Task prompt: Show, in full, each line of the data that contains "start".

Data:
★ ★ ★ ★

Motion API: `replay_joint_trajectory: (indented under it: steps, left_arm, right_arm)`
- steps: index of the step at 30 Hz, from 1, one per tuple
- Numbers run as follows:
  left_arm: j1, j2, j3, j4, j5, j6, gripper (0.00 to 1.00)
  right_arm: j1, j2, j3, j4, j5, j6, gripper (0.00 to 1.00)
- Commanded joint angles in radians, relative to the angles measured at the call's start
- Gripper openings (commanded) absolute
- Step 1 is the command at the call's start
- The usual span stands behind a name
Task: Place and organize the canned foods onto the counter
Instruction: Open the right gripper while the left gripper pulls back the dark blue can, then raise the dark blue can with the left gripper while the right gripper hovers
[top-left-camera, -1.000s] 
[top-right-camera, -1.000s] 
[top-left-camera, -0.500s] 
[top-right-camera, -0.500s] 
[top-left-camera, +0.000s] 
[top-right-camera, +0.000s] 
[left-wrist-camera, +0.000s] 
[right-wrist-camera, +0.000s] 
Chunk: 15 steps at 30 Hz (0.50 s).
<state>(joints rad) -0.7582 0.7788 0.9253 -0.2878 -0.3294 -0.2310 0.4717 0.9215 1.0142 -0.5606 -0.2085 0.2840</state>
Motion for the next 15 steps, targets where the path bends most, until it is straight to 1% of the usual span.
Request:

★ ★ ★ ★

Answer space:
- Commanded joint angles in radians, relative to the angles measured at the call's start
- Step 1 is the command at the call's start

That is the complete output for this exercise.